/classtf

A Random Forest classifier based on tensorflow

Primary LanguagePythonOtherNOASSERTION

classtf

classtf is a Random Forest Classifier based on Tensorflow (TM)

Build Status

Usage

classtf.py [-h] [-r FILE] [-t FILE] [-x FILE] [-f] [--loss-treshold VALUE] [--train-timeout TIME_INTERVAL] [-c TARGET_FEATURE_ID] [--ignore-features [...]] [-d MODEL_DIR] [-n NUM_OF_TREES] [-b BATCH_SIZE] [--depth NUM_NODES] [-v]

Arguments

-h, --help

    show this help message and exit

-r FILE, --run FILE

    If specified, the classifier is run using the dataset FILE as input

-t FILE, --train FILE

    If specified, the classifier is trained using the dataset FILE

-x FILE, --test FILE

    If specified, the classifier is tested using the dataset FILE

-f, --feature-importance

    If specified, the importance of each feature is computed. Can be used only if both --train and --test options are specified

--loss-treshold VALUE

    If specified, the training will stop when the loss changes between two cycles becomes smaller than VALUE (or when the training timeout expires). This option has effect only when the option --train is specified and is ignored otherwise. If not specified, the default value of 0.001 is used.

--train-timeout TIME_INTERVAL

    If specified set the maximum execution time for the training process. TIME_INTERVAL must be a string representing a time interval. Allowed units are y (years), d (days), h (hours), m (minutes), s (seconds) [i.e. 1y2d13h20m13.3s]

If not specified, no timeout is applied

-c TARGET_FEATURE_ID, --target TARGET_FEATURE_ID

    Set the name or column index of feature used as target class during training and testing. If not specified, the last column in the dataset is used as default

--ignore-features [ ...]

    List of features that should be ignored

-d MODEL_DIR, --model-dir MODEL_DIR

    If specified, the trained model is saved or restored from MODEL_DIR

-n NUM_OF_TREES, --trees NUM_OF_TREES

    If specified, set the number of generated trees to NUM_OF_TREES, otherwisee fallback to the default value of 1000 trees

-b BATCH_SIZE, --batch-size BATCH_SIZE

    If specified, set the size of the batch to to BATCH_SIZE, which is the number of object used at once during a training/test/run cycle.
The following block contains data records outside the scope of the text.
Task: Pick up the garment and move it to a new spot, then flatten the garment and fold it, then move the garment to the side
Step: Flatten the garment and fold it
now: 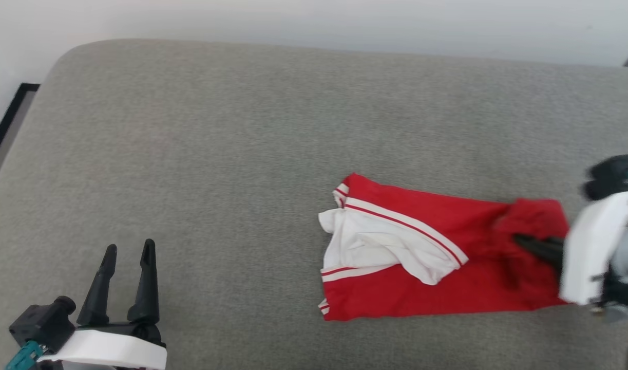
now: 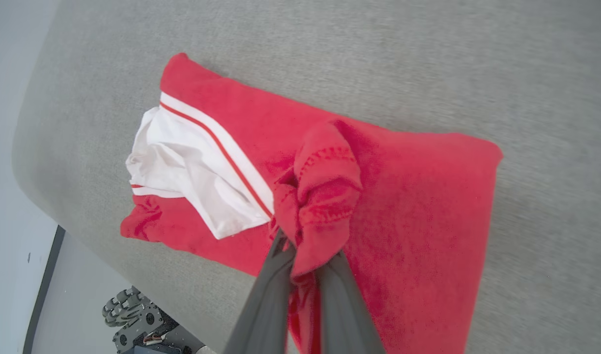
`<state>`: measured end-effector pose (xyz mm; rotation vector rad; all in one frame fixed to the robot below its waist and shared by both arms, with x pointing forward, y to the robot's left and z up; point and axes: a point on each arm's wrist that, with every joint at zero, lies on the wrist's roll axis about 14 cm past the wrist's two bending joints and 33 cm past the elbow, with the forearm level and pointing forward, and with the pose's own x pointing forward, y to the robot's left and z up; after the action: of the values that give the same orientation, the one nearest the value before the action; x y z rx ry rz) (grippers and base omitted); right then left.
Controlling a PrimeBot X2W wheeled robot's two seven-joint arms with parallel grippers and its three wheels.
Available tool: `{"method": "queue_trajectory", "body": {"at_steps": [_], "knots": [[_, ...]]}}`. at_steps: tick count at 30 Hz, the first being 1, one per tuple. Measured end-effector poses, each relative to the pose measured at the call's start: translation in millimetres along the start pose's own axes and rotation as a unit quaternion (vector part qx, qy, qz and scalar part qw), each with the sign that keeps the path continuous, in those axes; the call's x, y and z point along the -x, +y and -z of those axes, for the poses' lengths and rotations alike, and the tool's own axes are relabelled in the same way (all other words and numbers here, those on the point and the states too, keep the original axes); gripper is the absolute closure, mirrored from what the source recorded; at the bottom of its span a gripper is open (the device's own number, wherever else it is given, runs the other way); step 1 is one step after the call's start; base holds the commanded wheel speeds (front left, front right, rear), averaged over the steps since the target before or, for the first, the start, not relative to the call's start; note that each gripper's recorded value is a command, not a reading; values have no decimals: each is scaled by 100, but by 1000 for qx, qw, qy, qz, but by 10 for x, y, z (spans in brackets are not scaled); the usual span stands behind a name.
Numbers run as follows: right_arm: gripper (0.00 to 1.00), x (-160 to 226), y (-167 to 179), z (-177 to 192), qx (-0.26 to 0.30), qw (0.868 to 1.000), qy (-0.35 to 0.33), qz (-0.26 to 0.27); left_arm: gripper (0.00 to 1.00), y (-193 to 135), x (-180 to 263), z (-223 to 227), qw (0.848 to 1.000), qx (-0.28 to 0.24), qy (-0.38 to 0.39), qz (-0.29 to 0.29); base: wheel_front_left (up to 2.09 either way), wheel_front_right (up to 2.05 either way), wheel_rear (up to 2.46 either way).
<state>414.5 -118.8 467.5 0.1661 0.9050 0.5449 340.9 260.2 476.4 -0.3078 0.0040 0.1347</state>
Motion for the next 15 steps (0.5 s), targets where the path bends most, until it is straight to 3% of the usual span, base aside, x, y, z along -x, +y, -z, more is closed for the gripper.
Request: {"method": "queue_trajectory", "body": {"at_steps": [5,12,15], "knots": [[100,-286,462,-50,37,997,13,-59,0,10,62,-12,1000,4,-2,-5,0,0,0],[100,-646,833,9,70,991,43,-102,0,83,129,-69,1000,6,-8,-18,0,0,0],[84,-784,955,41,82,988,54,-115,0,141,182,-89,1000,5,-10,-28,0,0,0]]}}
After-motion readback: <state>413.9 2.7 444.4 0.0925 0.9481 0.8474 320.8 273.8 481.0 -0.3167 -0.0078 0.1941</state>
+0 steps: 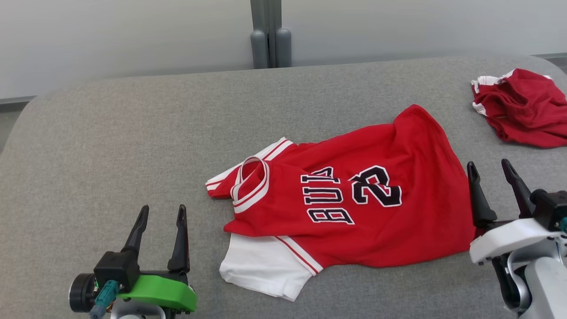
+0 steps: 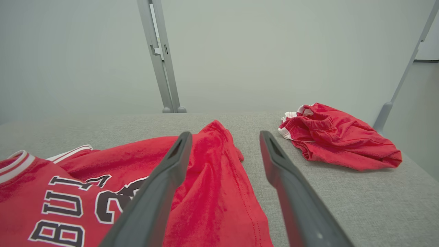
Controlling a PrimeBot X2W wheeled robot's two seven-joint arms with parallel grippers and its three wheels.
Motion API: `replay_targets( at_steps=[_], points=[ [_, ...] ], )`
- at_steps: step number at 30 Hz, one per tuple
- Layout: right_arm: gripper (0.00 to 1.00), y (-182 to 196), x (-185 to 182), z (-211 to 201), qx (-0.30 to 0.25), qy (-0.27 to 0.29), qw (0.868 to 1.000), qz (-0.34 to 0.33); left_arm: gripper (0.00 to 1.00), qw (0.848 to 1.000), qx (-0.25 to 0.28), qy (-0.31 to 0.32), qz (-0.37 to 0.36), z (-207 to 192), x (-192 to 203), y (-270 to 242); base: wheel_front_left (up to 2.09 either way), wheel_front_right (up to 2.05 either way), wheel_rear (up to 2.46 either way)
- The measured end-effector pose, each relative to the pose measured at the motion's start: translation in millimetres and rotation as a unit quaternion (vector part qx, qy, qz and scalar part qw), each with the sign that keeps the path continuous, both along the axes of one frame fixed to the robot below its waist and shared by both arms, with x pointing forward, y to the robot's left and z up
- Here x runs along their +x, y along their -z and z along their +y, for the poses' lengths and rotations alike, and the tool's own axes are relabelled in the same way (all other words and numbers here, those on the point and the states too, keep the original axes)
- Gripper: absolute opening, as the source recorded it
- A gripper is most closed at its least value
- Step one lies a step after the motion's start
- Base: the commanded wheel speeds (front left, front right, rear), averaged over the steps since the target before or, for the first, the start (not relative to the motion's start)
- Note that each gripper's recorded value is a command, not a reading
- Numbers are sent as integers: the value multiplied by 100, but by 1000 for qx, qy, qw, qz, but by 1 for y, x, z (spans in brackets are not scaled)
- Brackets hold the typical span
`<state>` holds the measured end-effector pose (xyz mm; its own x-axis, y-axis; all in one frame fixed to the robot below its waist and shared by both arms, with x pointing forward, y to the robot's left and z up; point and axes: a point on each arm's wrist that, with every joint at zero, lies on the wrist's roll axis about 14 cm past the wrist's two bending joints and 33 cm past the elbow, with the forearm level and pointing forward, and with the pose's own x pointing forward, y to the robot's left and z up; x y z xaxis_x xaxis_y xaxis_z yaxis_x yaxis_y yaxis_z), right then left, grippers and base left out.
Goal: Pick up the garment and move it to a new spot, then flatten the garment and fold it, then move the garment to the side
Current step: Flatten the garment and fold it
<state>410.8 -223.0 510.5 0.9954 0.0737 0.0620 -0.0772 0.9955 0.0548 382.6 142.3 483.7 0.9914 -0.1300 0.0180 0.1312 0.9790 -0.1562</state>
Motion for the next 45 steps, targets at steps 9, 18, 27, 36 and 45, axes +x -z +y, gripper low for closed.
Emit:
replay_targets(
  at_steps=[9,18,27,36,45],
  points=[
    [100,-14,-45,3,16,19,999,-34,100,1000,6,-4,-7,5,-10,-5,0,0,0],
    [100,-22,-65,19,25,18,998,-52,100,1000,15,-12,-18,12,-17,-11,0,0,0],
    [100,-17,-65,29,22,6,999,-43,100,999,25,-21,-22,21,-21,-13,0,0,0],
    [100,-12,-65,31,19,3,999,-36,100,999,25,-25,-19,23,-25,-11,0,0,0],
    [100,-7,-65,31,18,2,999,-29,100,999,25,-26,-18,24,-25,-10,0,0,0]
  ],
)
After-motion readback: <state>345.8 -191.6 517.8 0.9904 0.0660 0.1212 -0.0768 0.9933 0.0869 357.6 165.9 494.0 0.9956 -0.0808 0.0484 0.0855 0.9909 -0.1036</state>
The default value is 4096

--depth NUM_NODES

    If specified, set the maximum number of nodes created by the model to NUM_NODES. The default value is 10000

-v, --version

    Print the program version and exit

NOTES:

You MUST specify at least one of the -r, -t or -x options

Examples

  • Simple training and testing: classtf.py -t cat1.fits -x cat2.fitsi -c "Class"

  • Train the classifier and save the trained model: classtf.py --train traincat.fits --model-dir ./mymodel/

  • Load saved model and run it on a catalogl: classtf.py --model-dir ./mymodel --run mycat.fits

  • Train the classifier with a timeout of 1 day and 6 hours classtf.py --train traincat.votable --train_timeout 1d3h classtf.py --train traincat.votable --train_timeout 1.25d classtf.py --train traincat.votable --train_timeout 30h

  • Train the classifier with a loss treshold of 0.001: classtf.py --train train.csv --loss-treshold 0.001

For more info import the classtf module in python and run

 >>> help(classtf)